PROBLEM TO WORK ON>
Every line of the material has to be retyped exactly.

DATASET SECTION>

══════════

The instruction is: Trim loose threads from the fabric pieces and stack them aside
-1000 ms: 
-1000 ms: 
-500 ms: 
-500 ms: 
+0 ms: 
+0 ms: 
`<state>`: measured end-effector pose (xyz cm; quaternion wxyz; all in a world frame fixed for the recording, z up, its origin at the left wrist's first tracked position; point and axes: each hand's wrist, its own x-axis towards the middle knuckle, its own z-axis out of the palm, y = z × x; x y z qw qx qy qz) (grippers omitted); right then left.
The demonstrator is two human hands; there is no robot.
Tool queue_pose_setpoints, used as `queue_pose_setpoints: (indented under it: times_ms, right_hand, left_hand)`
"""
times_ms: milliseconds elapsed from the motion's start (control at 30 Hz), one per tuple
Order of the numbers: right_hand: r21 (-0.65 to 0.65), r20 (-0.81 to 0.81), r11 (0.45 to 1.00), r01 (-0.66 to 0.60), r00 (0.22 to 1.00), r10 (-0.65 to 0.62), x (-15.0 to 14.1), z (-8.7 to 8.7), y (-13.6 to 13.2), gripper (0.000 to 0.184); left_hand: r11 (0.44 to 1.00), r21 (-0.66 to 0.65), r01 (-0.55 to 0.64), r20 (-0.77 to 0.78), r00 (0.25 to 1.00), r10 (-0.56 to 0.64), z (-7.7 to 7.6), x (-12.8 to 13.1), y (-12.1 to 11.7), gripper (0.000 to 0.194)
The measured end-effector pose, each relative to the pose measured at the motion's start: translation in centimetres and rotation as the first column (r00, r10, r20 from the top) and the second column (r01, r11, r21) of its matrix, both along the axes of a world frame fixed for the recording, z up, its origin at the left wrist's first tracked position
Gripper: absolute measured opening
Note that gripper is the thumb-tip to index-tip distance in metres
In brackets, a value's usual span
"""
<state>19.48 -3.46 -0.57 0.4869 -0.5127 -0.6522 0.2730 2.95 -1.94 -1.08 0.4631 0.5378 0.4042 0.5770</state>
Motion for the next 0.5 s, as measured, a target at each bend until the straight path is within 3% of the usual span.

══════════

RESPONSE FOR THIS EXERCISE>
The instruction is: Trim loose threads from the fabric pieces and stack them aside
-1000 ms: 
-1000 ms: 
-500 ms: 
-500 ms: 
+0 ms: 
+0 ms: 
`<state>`: measured end-effector pose (xyz cm; quaternion wxyz; all in a world frame fixed for the recording, z up, its origin at the left wrist's first tracked position; point and axes: each hand's wrist, its own x-axis towards the middle knuckle, its own z-axis out of the palm, y = z × x; x y z qw qx qy qz) (grippers omitted); right then left.
The demonstrator is two human hands; there is no robot.
Tool queue_pose_setpoints, used as `queue_pose_setpoints: (indented under it: times_ms, right_hand, left_hand)`
"""
times_ms: milliseconds elapsed from the motion's start (control at 30 Hz), one per tuple
Order of the numbers: right_hand: r21 (-0.65 to 0.65), r20 (-0.81 to 0.81), r11 (0.45 to 1.00), r01 (-0.66 to 0.60), r00 (0.22 to 1.00), r10 (-0.65 to 0.62), x (-15.0 to 14.1), z (-8.7 to 8.7), y (-13.6 to 13.2), gripper (0.000 to 0.184); left_hand: r11 (0.44 to 1.00), r21 (-0.66 to 0.65), r01 (-0.55 to 0.64), r20 (-0.77 to 0.78), r00 (0.25 to 1.00), r10 (-0.56 to 0.64), z (-7.7 to 7.6), x (-12.8 to 13.1), y (-12.1 to 11.7), gripper (0.000 to 0.194)
The measured end-effector pose, each relative to the pose measured at the motion's start: translation in centimetres and rotation as the first column (r00, r10, r20 from the top) and the second column (r01, r11, r21) of its matrix, both along the axes of a world frame fixed for the recording, z up, its origin at the left wrist's first tracked position
Gripper: absolute measured opening
Note that gripper is the thumb-tip to index-tip distance in metres
In brackets, a value's usual span
"""
<state>19.48 -3.46 -0.57 0.4869 -0.5127 -0.6522 0.2730 2.95 -1.94 -1.08 0.4631 0.5378 0.4042 0.5770</state>
Motion for the next 0.5 s, as measured, a target at each bend until the straight path is within 3% of the usual span.

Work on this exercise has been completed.